*What to produce*
When the line containing "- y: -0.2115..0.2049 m" is found in the data below, copy it and each line after it through the line containing "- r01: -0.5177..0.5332", exactly and with no others.

* * * * *

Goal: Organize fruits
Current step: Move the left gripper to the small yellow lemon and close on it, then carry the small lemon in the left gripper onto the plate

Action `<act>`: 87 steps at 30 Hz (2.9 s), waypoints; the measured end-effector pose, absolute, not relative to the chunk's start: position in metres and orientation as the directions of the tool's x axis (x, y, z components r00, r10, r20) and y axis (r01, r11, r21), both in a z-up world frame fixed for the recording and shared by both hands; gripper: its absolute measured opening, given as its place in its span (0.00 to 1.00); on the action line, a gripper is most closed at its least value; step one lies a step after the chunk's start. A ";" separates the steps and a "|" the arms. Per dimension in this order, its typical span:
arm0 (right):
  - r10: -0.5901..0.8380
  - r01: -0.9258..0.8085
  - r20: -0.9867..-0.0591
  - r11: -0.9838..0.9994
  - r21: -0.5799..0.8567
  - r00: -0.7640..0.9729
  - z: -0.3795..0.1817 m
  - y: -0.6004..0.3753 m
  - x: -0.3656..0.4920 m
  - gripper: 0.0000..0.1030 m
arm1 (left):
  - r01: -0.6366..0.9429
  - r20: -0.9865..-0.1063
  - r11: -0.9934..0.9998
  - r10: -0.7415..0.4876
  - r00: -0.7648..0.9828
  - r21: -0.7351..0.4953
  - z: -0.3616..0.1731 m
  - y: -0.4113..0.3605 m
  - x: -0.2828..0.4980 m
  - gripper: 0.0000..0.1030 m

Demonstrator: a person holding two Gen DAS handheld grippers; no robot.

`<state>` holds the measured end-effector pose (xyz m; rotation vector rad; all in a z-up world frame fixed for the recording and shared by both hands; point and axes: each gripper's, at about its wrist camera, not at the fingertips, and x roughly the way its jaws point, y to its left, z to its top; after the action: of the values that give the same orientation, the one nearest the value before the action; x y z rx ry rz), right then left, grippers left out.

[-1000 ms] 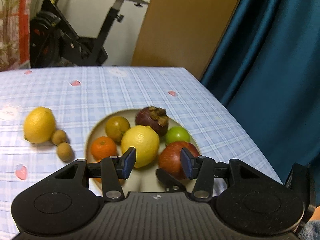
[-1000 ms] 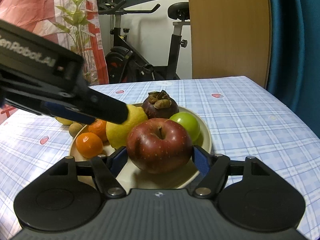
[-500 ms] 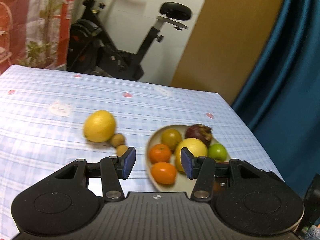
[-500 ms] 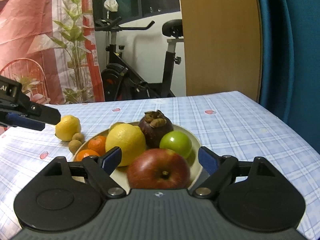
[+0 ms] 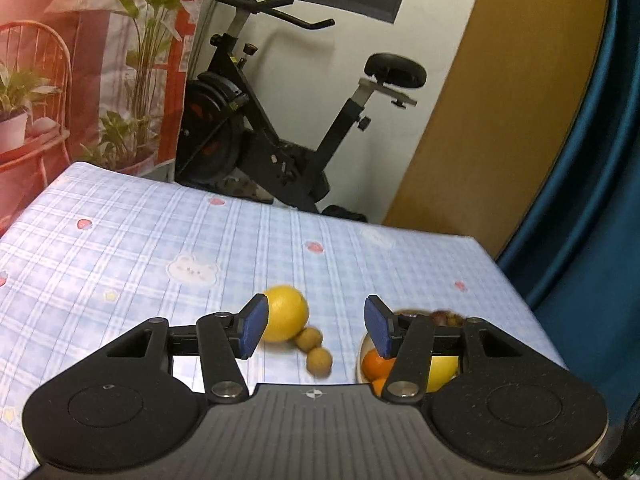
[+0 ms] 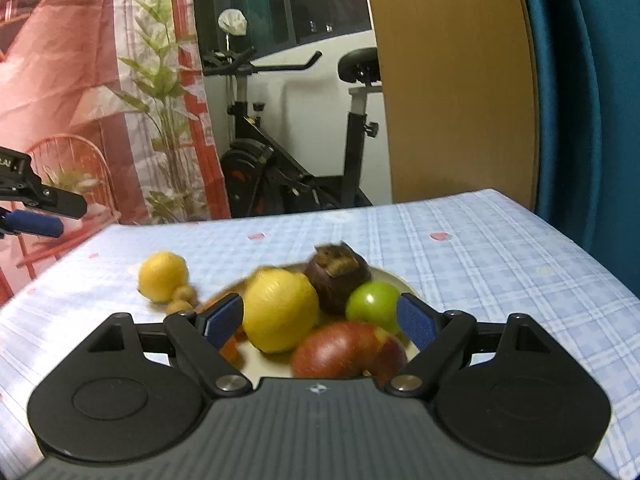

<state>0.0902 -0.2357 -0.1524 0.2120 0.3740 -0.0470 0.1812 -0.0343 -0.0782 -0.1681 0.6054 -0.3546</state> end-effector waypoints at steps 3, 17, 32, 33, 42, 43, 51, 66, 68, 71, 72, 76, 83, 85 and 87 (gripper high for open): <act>0.024 0.050 -0.353 0.978 0.200 0.935 -0.140 -0.230 0.098 0.83 | 0.266 -0.519 0.923 -0.377 0.767 -0.277 -0.066 -0.025 0.192 0.54; 0.187 -0.138 -0.389 0.979 0.151 0.902 -0.116 -0.188 0.157 0.83 | 0.314 -0.561 0.926 -0.377 0.737 -0.210 -0.058 -0.017 0.247 0.65; 0.307 -0.300 -0.510 0.949 0.098 0.803 -0.140 -0.134 0.237 0.83 | 0.215 -0.604 0.922 -0.375 0.703 -0.323 -0.101 0.023 0.283 0.68; 0.317 -0.308 -0.528 0.945 0.109 0.788 -0.144 -0.131 0.243 0.83 | 0.203 -0.602 0.919 -0.377 0.704 -0.338 -0.103 0.026 0.284 0.68; 0.262 -0.295 -0.619 0.954 0.051 0.740 -0.169 -0.108 0.286 0.78 | 0.185 -0.622 0.905 -0.401 0.672 -0.384 -0.122 0.033 0.296 0.68; 0.265 -0.292 -0.622 0.954 0.061 0.737 -0.171 -0.108 0.289 0.78 | 0.192 -0.623 0.899 -0.414 0.664 -0.392 -0.124 0.032 0.298 0.68; 0.302 -0.303 -0.635 0.947 0.110 0.711 -0.173 -0.111 0.292 0.69 | 0.329 -0.633 0.856 -0.517 0.576 -0.399 -0.145 0.012 0.307 0.68; 0.399 -0.369 -0.611 0.911 0.182 0.684 -0.170 -0.106 0.287 0.67 | 0.366 -0.637 0.806 -0.592 0.493 -0.465 -0.177 0.014 0.310 0.67; 0.415 -0.376 -0.606 0.905 0.200 0.678 -0.170 -0.104 0.285 0.67 | 0.349 -0.642 0.807 -0.591 0.489 -0.477 -0.184 0.019 0.308 0.66; 0.421 -0.383 -0.608 0.902 0.200 0.673 -0.171 -0.100 0.284 0.67 | 0.326 -0.636 0.803 -0.595 0.491 -0.499 -0.190 0.027 0.304 0.68; 0.422 -0.384 -0.609 0.901 0.200 0.672 -0.173 -0.098 0.284 0.67 | 0.324 -0.631 0.802 -0.596 0.497 -0.502 -0.191 0.029 0.303 0.68; 0.409 -0.375 -0.636 0.906 0.197 0.654 -0.181 -0.092 0.287 0.64 | 0.325 -0.616 0.795 -0.604 0.506 -0.513 -0.190 0.031 0.301 0.60; 0.416 -0.341 -0.611 0.908 0.243 0.673 -0.180 -0.097 0.277 0.62 | 0.355 -0.615 0.823 -0.568 0.547 -0.445 -0.180 0.020 0.281 0.58; 0.415 -0.336 -0.602 0.909 0.247 0.682 -0.177 -0.097 0.269 0.62 | 0.366 -0.614 0.830 -0.558 0.558 -0.422 -0.175 0.017 0.273 0.58; 0.417 -0.327 -0.591 0.909 0.259 0.690 -0.174 -0.099 0.261 0.62 | 0.371 -0.614 0.835 -0.550 0.567 -0.406 -0.170 0.014 0.264 0.58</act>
<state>0.2614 -0.0990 -0.1742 0.1375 0.6941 0.4175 0.2637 0.0142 -0.1696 -0.2426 0.8020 -0.5477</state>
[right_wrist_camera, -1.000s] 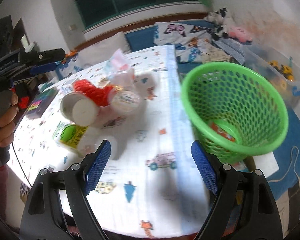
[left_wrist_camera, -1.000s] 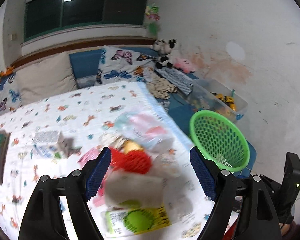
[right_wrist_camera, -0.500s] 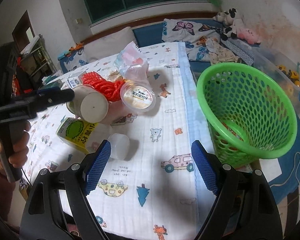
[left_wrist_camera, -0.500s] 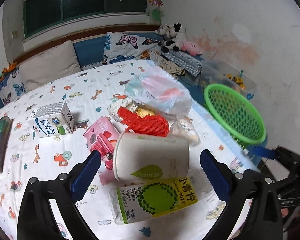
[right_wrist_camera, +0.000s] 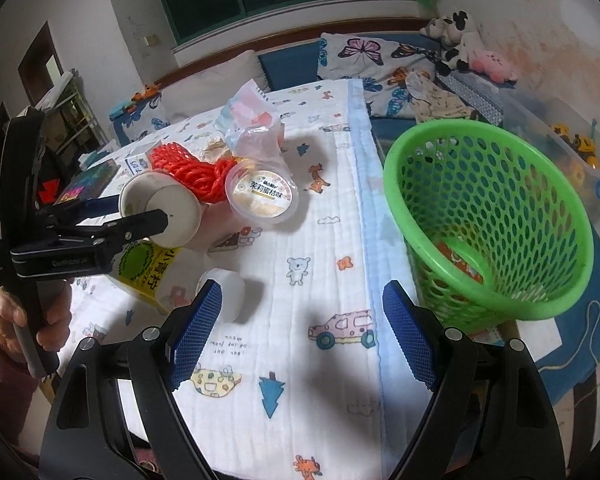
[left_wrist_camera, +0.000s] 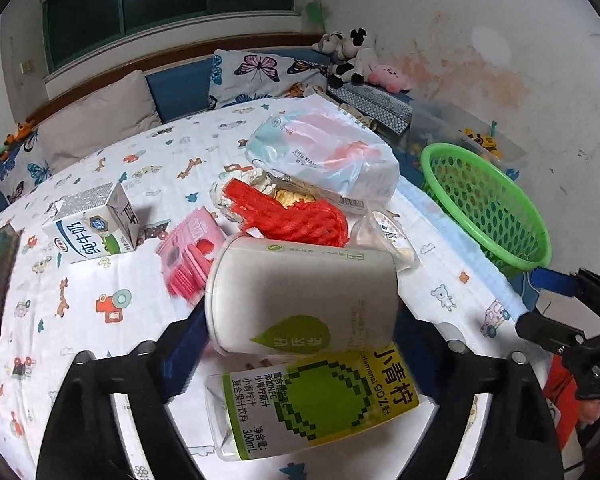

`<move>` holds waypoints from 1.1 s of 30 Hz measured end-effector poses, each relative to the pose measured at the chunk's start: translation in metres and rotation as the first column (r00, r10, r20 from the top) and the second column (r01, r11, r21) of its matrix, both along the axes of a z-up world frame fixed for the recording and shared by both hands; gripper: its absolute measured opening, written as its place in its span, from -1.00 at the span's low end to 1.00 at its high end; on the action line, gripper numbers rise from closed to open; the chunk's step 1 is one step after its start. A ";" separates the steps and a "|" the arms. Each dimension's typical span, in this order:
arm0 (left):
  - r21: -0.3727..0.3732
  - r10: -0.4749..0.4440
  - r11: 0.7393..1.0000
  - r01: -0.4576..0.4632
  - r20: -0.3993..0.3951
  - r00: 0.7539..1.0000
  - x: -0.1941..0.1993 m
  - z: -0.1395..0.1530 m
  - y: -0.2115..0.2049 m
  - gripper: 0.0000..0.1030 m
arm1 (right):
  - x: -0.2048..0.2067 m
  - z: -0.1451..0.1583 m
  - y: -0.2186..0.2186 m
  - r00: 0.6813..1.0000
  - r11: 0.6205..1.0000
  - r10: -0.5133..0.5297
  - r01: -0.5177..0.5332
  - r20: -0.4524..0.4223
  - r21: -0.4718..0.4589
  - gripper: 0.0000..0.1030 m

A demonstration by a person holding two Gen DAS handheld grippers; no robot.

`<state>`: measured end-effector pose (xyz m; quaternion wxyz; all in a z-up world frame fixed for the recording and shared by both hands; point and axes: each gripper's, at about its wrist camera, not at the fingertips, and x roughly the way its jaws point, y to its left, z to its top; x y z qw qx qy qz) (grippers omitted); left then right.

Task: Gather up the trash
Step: 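Grasp the white paper cup with the left tool, then grasp the clear plastic bag with the right tool while the left tool holds the paper cup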

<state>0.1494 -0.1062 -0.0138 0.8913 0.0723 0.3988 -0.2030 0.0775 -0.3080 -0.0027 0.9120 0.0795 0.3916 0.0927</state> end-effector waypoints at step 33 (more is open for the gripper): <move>-0.300 0.099 0.950 -0.086 0.030 0.995 0.009 0.065 0.106 0.58 | 0.180 0.002 0.063 0.983 0.981 0.180 -0.182 -0.029 -0.065 0.60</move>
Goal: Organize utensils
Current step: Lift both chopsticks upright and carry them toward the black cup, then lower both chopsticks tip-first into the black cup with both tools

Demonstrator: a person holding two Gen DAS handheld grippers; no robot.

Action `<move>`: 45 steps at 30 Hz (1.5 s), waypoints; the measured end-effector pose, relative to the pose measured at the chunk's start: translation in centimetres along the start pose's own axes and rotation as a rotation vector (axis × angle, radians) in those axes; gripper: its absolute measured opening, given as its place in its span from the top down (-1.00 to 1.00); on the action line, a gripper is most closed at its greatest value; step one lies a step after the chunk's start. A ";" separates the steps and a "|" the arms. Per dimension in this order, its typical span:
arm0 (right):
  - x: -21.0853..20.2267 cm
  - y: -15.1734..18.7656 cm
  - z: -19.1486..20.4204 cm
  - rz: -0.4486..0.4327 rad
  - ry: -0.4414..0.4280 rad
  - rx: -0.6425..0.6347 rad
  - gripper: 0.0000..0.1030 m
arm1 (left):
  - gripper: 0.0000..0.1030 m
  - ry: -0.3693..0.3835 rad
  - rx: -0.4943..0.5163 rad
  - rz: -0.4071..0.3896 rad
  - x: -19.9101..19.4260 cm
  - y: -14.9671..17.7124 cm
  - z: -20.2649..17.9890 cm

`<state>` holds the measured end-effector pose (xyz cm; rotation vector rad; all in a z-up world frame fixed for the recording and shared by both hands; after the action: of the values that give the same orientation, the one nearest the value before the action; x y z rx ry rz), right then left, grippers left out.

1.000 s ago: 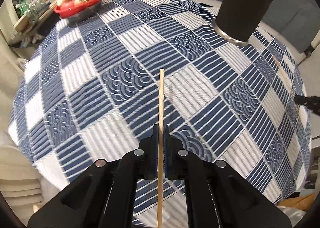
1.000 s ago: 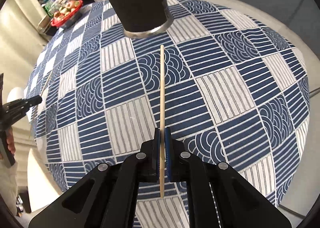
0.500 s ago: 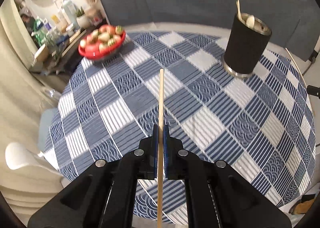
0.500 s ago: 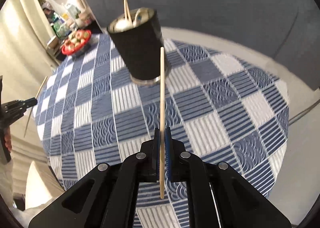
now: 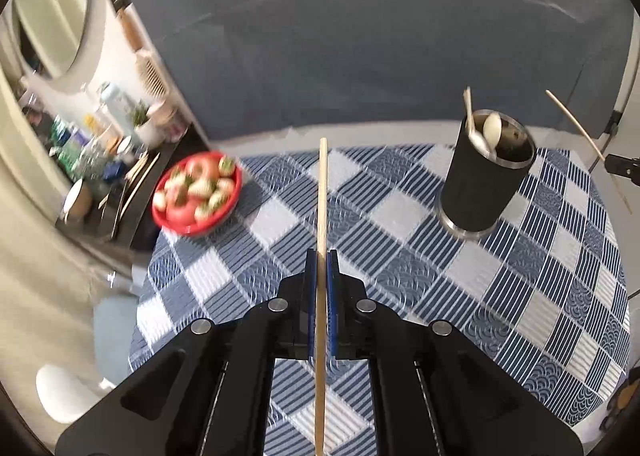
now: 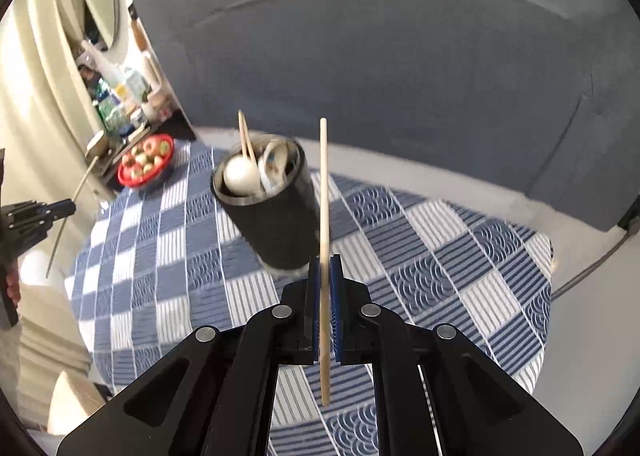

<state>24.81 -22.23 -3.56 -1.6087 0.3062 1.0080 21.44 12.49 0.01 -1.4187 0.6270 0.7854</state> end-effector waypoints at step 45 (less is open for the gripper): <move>7.4 -8.2 1.6 -0.580 -0.267 0.095 0.91 | 0.91 0.784 0.021 -0.209 7.2 -13.9 -14.7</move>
<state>33.96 -15.91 -3.47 -1.3397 -0.2806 0.7272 37.85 -1.22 1.84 -1.7329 1.0485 0.0262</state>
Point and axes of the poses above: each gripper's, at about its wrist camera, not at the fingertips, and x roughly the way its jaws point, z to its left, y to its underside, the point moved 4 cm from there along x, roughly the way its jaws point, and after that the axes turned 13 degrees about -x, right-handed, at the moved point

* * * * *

*Result*
  - y: -0.2115..0.2049 m
  - gripper: 0.0000..0.1030 m
arm1 (right):
  - x: -0.2048..0.2067 m
  - z: -0.1451..0.1583 m
  - y: -0.2186..0.2186 m
  - r00: 0.6813..1.0000
  - r11: 0.6205..1.0000
  - r10: -0.5133..0.5297
  - r01: -0.5177..0.5332

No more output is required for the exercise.